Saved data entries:
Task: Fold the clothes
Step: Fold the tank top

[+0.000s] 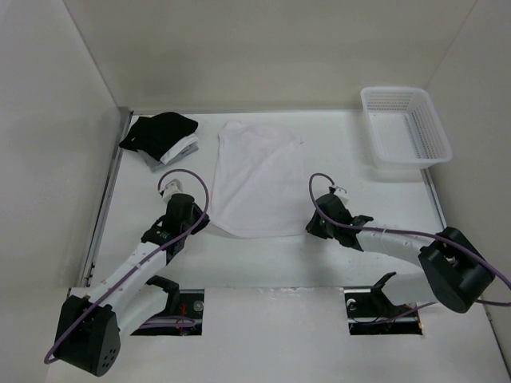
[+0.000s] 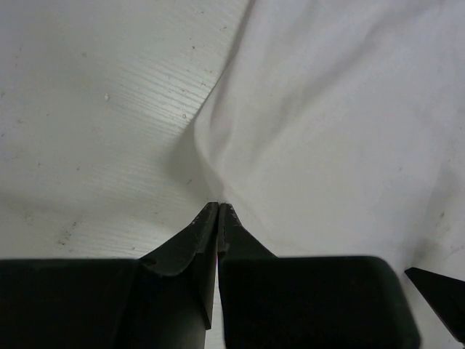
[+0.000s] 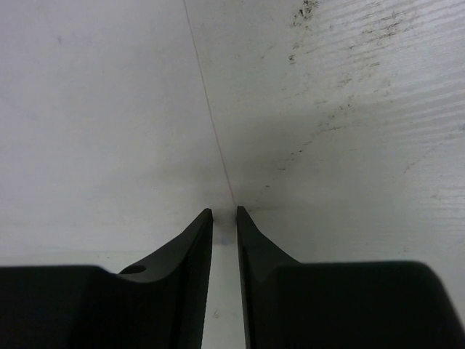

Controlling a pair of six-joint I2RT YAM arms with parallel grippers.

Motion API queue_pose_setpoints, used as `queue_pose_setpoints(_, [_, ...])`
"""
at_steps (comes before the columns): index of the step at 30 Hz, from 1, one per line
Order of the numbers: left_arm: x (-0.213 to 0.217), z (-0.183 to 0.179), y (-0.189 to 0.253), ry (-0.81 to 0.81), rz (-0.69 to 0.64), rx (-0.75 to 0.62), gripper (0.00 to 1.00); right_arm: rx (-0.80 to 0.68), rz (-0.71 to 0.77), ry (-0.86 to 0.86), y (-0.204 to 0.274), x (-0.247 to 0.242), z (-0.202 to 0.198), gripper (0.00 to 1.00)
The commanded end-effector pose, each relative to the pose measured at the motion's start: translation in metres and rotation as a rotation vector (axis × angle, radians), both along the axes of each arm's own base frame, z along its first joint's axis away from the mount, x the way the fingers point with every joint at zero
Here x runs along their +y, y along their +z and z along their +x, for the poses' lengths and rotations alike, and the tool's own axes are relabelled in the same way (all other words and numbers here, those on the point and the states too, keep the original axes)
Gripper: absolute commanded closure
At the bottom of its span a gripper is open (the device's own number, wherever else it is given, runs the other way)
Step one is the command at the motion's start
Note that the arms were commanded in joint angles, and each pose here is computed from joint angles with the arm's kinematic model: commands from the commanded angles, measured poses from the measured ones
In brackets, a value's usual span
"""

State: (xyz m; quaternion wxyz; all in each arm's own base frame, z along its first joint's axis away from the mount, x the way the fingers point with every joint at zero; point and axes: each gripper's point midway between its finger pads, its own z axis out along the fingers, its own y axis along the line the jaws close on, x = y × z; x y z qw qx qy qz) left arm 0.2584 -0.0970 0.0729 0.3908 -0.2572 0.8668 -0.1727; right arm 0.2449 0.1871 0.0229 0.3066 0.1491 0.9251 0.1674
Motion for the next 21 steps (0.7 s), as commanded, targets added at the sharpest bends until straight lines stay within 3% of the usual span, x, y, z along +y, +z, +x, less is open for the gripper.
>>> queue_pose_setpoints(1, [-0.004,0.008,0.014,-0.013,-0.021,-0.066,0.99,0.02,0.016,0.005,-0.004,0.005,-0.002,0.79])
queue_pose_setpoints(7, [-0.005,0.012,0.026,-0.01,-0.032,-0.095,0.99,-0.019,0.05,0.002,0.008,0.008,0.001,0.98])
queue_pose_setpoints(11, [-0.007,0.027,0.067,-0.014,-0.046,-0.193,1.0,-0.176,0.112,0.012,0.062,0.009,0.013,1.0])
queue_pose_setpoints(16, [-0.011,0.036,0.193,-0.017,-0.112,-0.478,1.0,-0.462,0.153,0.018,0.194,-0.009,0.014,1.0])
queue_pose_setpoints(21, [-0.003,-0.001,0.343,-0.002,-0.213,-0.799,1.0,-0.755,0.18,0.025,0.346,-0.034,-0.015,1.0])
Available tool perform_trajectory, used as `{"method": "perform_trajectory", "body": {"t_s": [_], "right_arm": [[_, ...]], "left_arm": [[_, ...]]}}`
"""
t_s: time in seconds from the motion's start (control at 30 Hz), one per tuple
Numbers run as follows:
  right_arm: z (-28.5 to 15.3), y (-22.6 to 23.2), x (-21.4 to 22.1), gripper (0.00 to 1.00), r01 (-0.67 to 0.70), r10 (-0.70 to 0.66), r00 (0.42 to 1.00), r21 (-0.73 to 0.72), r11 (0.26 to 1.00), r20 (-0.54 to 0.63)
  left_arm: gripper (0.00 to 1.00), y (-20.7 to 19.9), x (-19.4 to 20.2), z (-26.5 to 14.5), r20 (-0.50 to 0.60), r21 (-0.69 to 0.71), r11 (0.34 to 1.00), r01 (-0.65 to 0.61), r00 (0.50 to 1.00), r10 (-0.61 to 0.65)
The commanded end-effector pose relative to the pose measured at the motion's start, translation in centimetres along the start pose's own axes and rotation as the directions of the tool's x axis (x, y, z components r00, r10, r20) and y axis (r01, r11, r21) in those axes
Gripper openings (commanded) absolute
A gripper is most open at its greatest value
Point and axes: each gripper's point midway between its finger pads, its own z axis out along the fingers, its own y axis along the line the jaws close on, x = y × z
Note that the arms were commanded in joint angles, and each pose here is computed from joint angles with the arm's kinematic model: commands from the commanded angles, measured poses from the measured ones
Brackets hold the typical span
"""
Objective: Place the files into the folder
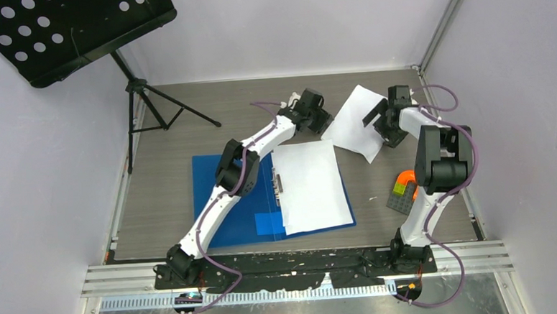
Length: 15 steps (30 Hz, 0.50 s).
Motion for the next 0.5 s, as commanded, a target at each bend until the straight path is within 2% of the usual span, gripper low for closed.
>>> {"method": "perform_trajectory", "body": {"t_s": [0.0, 0.03, 0.17, 0.3, 0.43, 0.47], "right_arm": [[1.2, 0.9, 1.7, 0.99, 0.109, -0.111, 0.985, -0.029, 0.994, -0.132], [1.6, 0.6, 2.4, 0.99, 0.138, -0.14, 0.976, -0.027, 0.99, -0.168], [2.0, 1.4, 2.2, 0.99, 0.187, -0.196, 0.961, -0.061, 0.98, -0.197], [1.8, 2.2, 1.9, 0.99, 0.204, -0.22, 0.956, -0.099, 0.974, -0.193], [1.3, 3.3, 1.7, 0.89, 0.193, -0.219, 0.959, -0.152, 0.969, -0.178], [1.2, 3.5, 1.6, 0.81, 0.19, -0.217, 0.96, -0.16, 0.969, -0.175]], "left_arm": [[0.35, -0.5, -0.7, -1.7, -0.031, -0.036, 0.998, 0.047, 0.998, -0.048], [0.35, -0.5, -0.1, -1.6, -0.062, -0.031, 0.998, 0.048, 0.997, -0.049], [0.33, -0.6, 1.6, -1.5, -0.158, -0.009, 0.999, 0.053, 0.986, -0.054], [0.31, -0.6, 2.2, -1.6, -0.188, -0.003, 0.999, 0.053, 0.981, -0.052], [0.3, -0.5, 2.5, -1.6, -0.215, 0.002, 0.998, 0.055, 0.975, -0.053], [0.3, -0.6, 2.6, -1.6, -0.22, 0.009, 0.999, 0.052, 0.974, -0.049]]}}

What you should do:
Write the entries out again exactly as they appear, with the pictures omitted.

Task solution:
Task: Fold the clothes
Step: Fold the tank top

[+0.000s] 
[+0.000s] 
[+0.000s] 

Controlling a pair of six-joint I2RT YAM arms with parallel grippers.

Motion API queue_pose_setpoints, used as `queue_pose_setpoints(_, [_, ...])`
"""
at_steps (comes before the columns): index of the step at 30 Hz, from 1, one per line
Order of the numbers: left_arm: x (-0.213 to 0.217), z (-0.183 to 0.179), y (-0.189 to 0.253), ry (-0.81 to 0.81), rz (-0.69 to 0.64), rx (-0.75 to 0.62), gripper (0.00 to 1.00); right_arm: rx (-0.80 to 0.68), rz (-0.71 to 0.77), ry (-0.86 to 0.86), y (-0.204 to 0.274), x (-0.247 to 0.242), z (-0.202 to 0.198), gripper (0.00 to 1.00)
The commanded end-effector pose, each relative to the pose measured at the motion's start: translation in metres and rotation as a rotation vector (axis × angle, radians), both along the axes of each arm's own base frame, z along its first joint's axis away from the mount, x the way the fingers point with every joint at zero
Here x runs along their +y, y along their +z and z along their +x, for the poses' lengths and rotations alike, and the tool's own axes are relabelled in the same way (all other words and numbers here, those on the point and the states too, keep the original axes)
Gripper: absolute commanded closure
At the bottom of its span a gripper is open (the device's own number, wherever else it is given, runs the other way)
Step one is the command at the motion's start
Note that the arms were commanded in joint angles, and each pose here is computed from joint angles with the arm's kinematic model: commands from the commanded angles, measured poses from the measured ones
In brackets, a value's usual span
"""

State: (xyz m; quaternion wxyz; all in each arm's own base frame, z along its first joint's axis away from the mount, x the way the fingers point with every joint at zero; point and axes: each gripper's point midway between its finger pads, its own z axis out along the fingers, its own y axis along the line the jaws close on, x = y × z; x y z qw qx qy qz) left arm 0.2584 -0.0970 0.0729 0.3908 -0.2572 0.8668 -0.1727; right arm 0.2449 0.1871 0.0229 0.3066 0.1491 0.9251 0.1674
Motion for the next 21 steps (0.7 s), as commanded, targets added at the sharpest bends until straight lines stay within 3% of the usual span, x, y, z along +y, +z, +x, less is open for the gripper.
>>> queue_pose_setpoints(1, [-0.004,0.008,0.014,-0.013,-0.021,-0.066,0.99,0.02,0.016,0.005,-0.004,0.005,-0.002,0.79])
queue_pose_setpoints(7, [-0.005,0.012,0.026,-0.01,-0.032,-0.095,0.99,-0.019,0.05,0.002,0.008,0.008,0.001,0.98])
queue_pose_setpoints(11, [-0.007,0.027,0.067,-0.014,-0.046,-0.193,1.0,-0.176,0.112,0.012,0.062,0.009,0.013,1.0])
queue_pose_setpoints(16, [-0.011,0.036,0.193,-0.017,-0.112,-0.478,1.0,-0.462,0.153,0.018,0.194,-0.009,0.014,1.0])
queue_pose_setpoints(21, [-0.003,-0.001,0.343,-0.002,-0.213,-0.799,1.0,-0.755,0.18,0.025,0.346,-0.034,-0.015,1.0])
Available tool perform_trajectory, used as `{"method": "perform_trajectory", "body": {"t_s": [_], "right_arm": [[_, ...]], "left_arm": [[_, ...]]}}`
"""
t_s: time in seconds from the motion's start (control at 30 Hz), one per tuple
Numbers run as follows:
  right_arm: z (-28.5 to 15.3), y (-22.6 to 23.2), x (-21.4 to 22.1), gripper (0.00 to 1.00), r01 (-0.67 to 0.70), r10 (-0.70 to 0.66), r00 (0.42 to 1.00), r21 (-0.73 to 0.72), r11 (0.26 to 1.00), r20 (-0.54 to 0.63)
  left_arm: gripper (0.00 to 1.00), y (-20.7 to 19.9), x (-19.4 to 20.2), z (-26.5 to 14.5), r20 (-0.50 to 0.60), r21 (-0.69 to 0.71), r11 (0.34 to 1.00), r01 (-0.65 to 0.61), r00 (0.50 to 1.00), r10 (-0.61 to 0.65)
The commanded end-effector pose relative to the pose measured at the motion's start, translation in centimetres along the start pose's own axes and rotation as the directions of the tool's x axis (x, y, z components r00, r10, r20) and y axis (r01, r11, r21) in those axes
Gripper openings (commanded) absolute
A gripper is most open at its greatest value
Point and axes: each gripper's point midway between its finger pads, its own z axis out along the fingers, its own y axis along the line the jaws close on, x = y × z
Note that the arms were commanded in joint angles, and each pose here is computed from joint angles with the arm's kinematic model: commands from the commanded angles, measured poses from the measured ones
Brackets hold the typical span
"""
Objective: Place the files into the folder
Length: 15 steps (30 Hz, 0.50 s).
Motion for the next 0.5 s, as commanded, a target at each bend until the straight path is within 2% of the usual span, gripper low for closed.
>>> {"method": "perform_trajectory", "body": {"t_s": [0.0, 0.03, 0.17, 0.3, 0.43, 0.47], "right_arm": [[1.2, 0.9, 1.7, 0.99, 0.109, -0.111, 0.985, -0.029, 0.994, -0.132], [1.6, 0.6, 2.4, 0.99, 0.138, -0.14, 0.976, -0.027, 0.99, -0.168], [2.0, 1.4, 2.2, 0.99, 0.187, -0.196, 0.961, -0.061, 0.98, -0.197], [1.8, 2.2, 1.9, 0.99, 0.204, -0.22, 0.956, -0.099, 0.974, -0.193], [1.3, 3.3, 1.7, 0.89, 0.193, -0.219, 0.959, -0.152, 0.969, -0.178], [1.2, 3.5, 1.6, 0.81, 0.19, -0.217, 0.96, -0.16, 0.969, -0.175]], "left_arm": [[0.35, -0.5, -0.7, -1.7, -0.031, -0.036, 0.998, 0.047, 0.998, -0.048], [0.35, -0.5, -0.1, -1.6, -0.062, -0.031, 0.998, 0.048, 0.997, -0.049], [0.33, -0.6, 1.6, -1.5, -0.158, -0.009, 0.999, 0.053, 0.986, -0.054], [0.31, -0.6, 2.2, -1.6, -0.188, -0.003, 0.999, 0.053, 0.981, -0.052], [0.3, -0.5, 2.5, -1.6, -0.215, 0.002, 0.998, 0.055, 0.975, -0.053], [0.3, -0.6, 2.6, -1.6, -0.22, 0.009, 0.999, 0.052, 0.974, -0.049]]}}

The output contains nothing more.